The Royal Palace in Buda & the Chain Bridge spanning the Danube as seen from the riverfront in Pest. The wrought iron & stone Széchenyi Chain Bridge, named after a major supporter of its construction, was opened in 1849 at which time it was regarded as one of the modern world’s engineering wonders. The iconic structure was the first permanent bridge spanning the Danube in Hungary. It was severely damaged during World War II and rebuilt to its present form in 1949. The Royal Palace, officially called Buda Castle, is a massive castle and palace complex perched on the southern tip of Buda’s Castle Hill overlooking the Danube. First completed in 1265, it was the official residence for Hungarian kings and today serves as the centerpiece of UNESCO World Heritage listed Budapest, including the Banks of the Danube, the Buda Castle Quarter and Andrássy Avenue. Budapest (), Hungary, March 25, 2014.
This site has the remains of monuments such as the Roman city of Aquincum and the Gothic castle of Buda, which have had a considerable influence on the architecture of various periods. It is one of the world’s outstanding urban landscapes and illustrates the great periods in the history of the Hungarian capital.
– UNESCO commenting on Budapest, including the Banks of the Danube, the Buda Castle Quarter and Andrássy Avenue
The Hungarian Parliament Building, one of Europe’s most fabulous buildings, on the banks of the River Danube as seen from the riverfront in Buda. Toiled on by a workforce of more than a thousand, it was constructed between 1885 & 1904. The Gothic behemoth, only a small portion of which is used today by the Hungarian Government, is currently the largest building in Hungary and still the tallest building in the city of Budapest – the 268 metre long main facade fronting the Danube is symmetrical with a 96 metre high central dome, the building’s most striking feature. A guided tour to ogle at ornamental opulence of some of the buildings almost 700 rooms is one of the city’s biggest must-dos. Budapest, Hungary, March 25, 2014.
Waiting for the tram on Terez Boulevard. Operating since 1866, the Budapest tram network is one of the world’s oldest and largest public transport networks. The 33 line system serves as the backbone of the city’s transit system carrying some 100 million people a year more than the city’s subway system. Budapest, Hungary. March 25th, 2014.

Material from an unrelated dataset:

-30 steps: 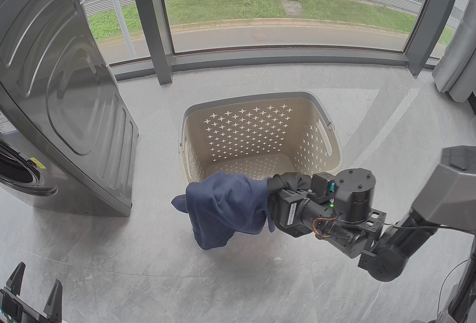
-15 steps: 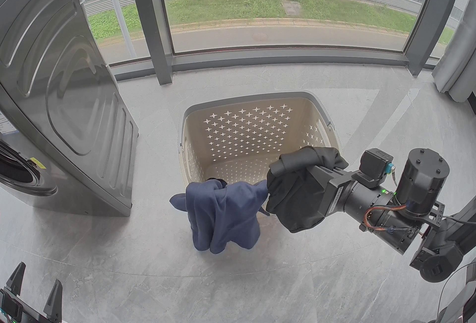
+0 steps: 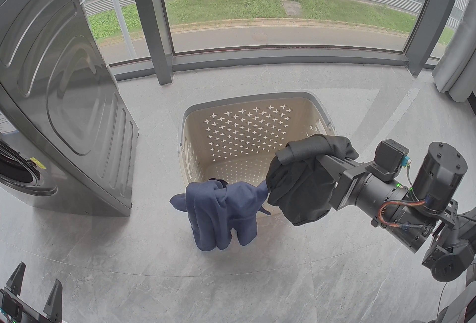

Hosök tere, known in English as Heroes’ Square, is one of the city’s major squares & location for public gatherings. Construction of the square began in 1896 to commemorate the thousandth anniversary of the foundation of the Hungarian state by St. Stephen I in 896, and was part of a much larger construction project which also included the construction of the city’s first metro line. Construction was completed in 1900, which was when the square received its name. While the large Budapest lettering seen here is not a permanent feature of the square, the large Millennium Memorial seen in the background is, Indeed it’s the square’s central feature, as well as a landmark of Budapest. The rear of the memorial consists of two massive matching curved colonnades, each with seven statues representing great figures of Hungarian history. It is fronted by a large stone cenotaph dedicated “To the memory of the heroes who gave their lives for the freedom of our people and our national independence.” The cenotaph’s slender column is topped by a statue of the archangel Gabriel. In his right hand the angel holds the Holy Crown of St. Stephen (Istvan), the first king of Hungary. In his left hand the angel holds a two barred apostolic cross, a symbol awarded to St. Stephen by the Pope in recognition of his efforts to convert Hungary to Christianity. Heroes’ Square, Budapest, Hungary. March 26th, 2014.
A section of the facade of the Hungarian State Opera House in Budapest. Built between 1875 & 1884 in the neo-Renaissance style, the richly decorated building is considered one the finest opera houses in the world boasting as it does superb acoustics. Guided tours of the stunningly opulent marble-heavy interior, including the horseshoe shaped main auditorium which has a capacity to hold over 1200 patrons, is another popular Budapest must-do. Budapest, Hungary. March 26, 2014.